In contrast to photographers working in the dark and frenetic style developed during the Provoke era of the late 1960s and early 1970s, Rinko Kawauchi (b. 1972) has pursued a more restrained and lyrical aesthetic over more than two decades. The most quotidian objects and occurrences are transformed through her lens into sublime images that frequently highlight the ephemeral, fragile, and even sinister nature of everyday life.
Kawauchi studied graphic design and photography at Seian University of Art and Design, Otsu, Japan, and worked in the commercial and advertising realms upon graduating in 1993. She shifted her focus to fine art a few years later and quickly gained international recognition—including the prestigious Kimura Ihei Award—after the simultaneous release of a trilogy of photobooks in 2001: Utatane, Hanabi, and Hanako. Almost entirely devoid of text, these volumes rely on the power of the images speaking to one another across the pages to create their narratives. Common scenes such as a curtain blowing out an open window, soap bubbles gathering in a sink drain, or a young child jumping rope seem to reflect a deeply personal and idiosyncratic experience of the world, as well as a dedicated practice of intense looking. The muted color palette in Utatane, which has become the artist’s trademark, produces a dreamy and ethereal atmosphere that complements her sparse and mysterious compositions. Similarly, Kawauchi renders the explosive fireworks in Hanabi as quasi-abstract studies that are seemingly more concerned with the effects of light than with figuration.

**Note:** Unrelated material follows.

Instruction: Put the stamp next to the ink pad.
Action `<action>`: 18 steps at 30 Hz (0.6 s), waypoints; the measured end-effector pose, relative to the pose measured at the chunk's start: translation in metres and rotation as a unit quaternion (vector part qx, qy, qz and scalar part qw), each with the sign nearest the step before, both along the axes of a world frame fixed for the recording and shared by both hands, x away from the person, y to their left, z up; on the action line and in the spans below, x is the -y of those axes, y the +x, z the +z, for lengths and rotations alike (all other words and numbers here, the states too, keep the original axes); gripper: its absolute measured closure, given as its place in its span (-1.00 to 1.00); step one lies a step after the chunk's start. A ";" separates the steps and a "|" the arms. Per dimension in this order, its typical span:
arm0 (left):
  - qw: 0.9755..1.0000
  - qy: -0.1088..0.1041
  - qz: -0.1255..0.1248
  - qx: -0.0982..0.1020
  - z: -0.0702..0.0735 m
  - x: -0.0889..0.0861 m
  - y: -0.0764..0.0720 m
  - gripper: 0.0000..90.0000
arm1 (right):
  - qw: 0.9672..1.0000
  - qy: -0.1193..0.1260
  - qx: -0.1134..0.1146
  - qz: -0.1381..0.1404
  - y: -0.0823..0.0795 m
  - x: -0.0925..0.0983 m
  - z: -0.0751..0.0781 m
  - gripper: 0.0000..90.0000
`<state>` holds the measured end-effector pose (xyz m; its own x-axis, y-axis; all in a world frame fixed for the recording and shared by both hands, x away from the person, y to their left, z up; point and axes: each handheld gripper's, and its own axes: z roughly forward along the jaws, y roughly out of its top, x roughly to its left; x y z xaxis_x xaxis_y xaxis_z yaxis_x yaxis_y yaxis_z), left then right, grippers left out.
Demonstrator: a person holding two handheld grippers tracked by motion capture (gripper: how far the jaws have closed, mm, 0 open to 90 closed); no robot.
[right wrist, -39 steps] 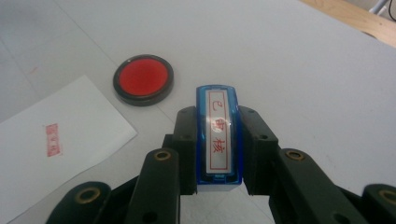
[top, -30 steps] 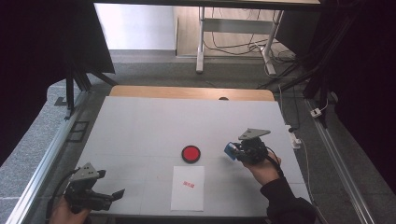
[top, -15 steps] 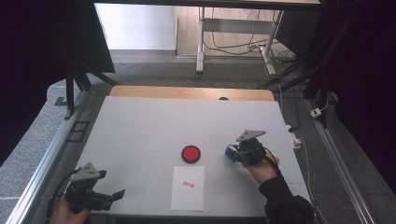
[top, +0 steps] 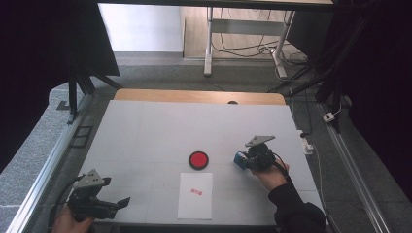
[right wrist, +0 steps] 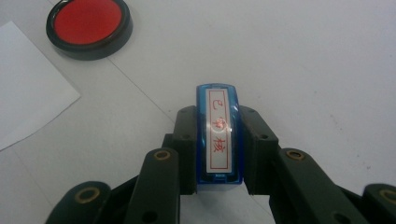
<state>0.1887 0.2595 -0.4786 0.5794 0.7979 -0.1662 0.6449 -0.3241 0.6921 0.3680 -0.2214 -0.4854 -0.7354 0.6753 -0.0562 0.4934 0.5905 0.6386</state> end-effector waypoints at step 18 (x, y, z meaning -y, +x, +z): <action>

Kawauchi’s poetic imagery has continued to develop in subsequent series. While the eyes, the ears (2005) comprises the same types of quiet photographs found in her earlier bodies of work, it juxtaposes the pictures with short—though equally obscure—verses of the artist’s own invention. Her 2013 project Ametsuchi ventures even further into the metaphysical realm. Focusing on a landscape Kawauchi first encountered in a dream, it captures the centuries-old process of noyaki, a yearly controlled burn of Japan’s Aso countryside in order to maintain and refresh the grasslands for grazing animals. Though the ultimate outcome of the procedure is regeneration, Kawauchi’s photographs of the hills ablaze are decidedly melancholic. Ametsuchi may seem like a departure from the tranquility of Utatane, but both reveal an enduring interest in what the artist calls “the flow and cycle of human practices.”[1]